| YOUR OBJECTIVE |
Would you return the listing that follows exactly, leaving its pictures behind?

*** Begin section ***

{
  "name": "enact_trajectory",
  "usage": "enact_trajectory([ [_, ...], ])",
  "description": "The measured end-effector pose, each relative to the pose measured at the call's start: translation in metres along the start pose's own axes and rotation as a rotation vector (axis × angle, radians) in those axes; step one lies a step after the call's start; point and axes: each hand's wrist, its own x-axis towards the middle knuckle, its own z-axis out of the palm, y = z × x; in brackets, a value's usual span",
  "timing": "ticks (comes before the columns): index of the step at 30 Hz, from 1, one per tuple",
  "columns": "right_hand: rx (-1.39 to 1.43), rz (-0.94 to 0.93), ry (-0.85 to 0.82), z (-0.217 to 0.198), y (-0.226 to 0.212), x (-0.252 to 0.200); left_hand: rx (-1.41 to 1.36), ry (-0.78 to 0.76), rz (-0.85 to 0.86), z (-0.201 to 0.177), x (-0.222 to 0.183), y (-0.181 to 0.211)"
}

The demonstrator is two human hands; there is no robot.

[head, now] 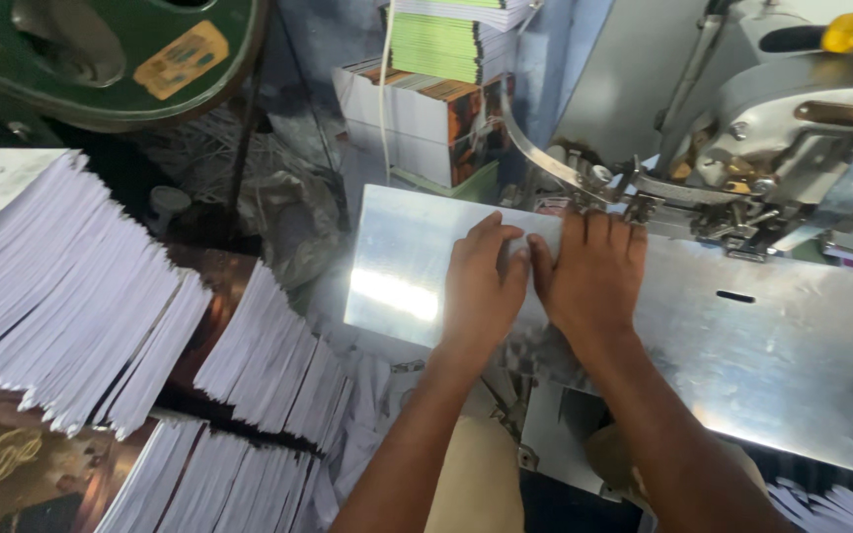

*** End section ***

| OUTPUT OF THE EXERCISE |
{
  "name": "enact_trajectory",
  "usage": "enact_trajectory([ [_, ...], ])",
  "description": "The measured end-effector pose, each relative to the pose measured at the call's start: translation in metres along the start pose's own axes and rotation as a rotation vector (axis × angle, radians) in those axes; step one lies a step after the call's start; point and axes: each hand's wrist, its own x-axis towards the middle knuckle, its own z-axis out of the palm, y = z × x; in brackets, a value's usual span",
  "timing": "ticks (comes before the columns): index of the step at 30 Hz, from 1, one per tuple",
  "columns": "right_hand: rx (-1.39 to 1.43), rz (-0.94 to 0.93), ry (-0.85 to 0.82), z (-0.217 to 0.198), y (-0.226 to 0.212), x (-0.252 to 0.200); left_hand: rx (-1.41 to 1.36), ry (-0.78 to 0.76), rz (-0.85 to 0.86), z (-0.201 to 0.177), x (-0.222 to 0.183), y (-0.181 to 0.211)"
}

The demonstrator is two human hands; there is no robot.

[head, now] 

This response contains the complete answer.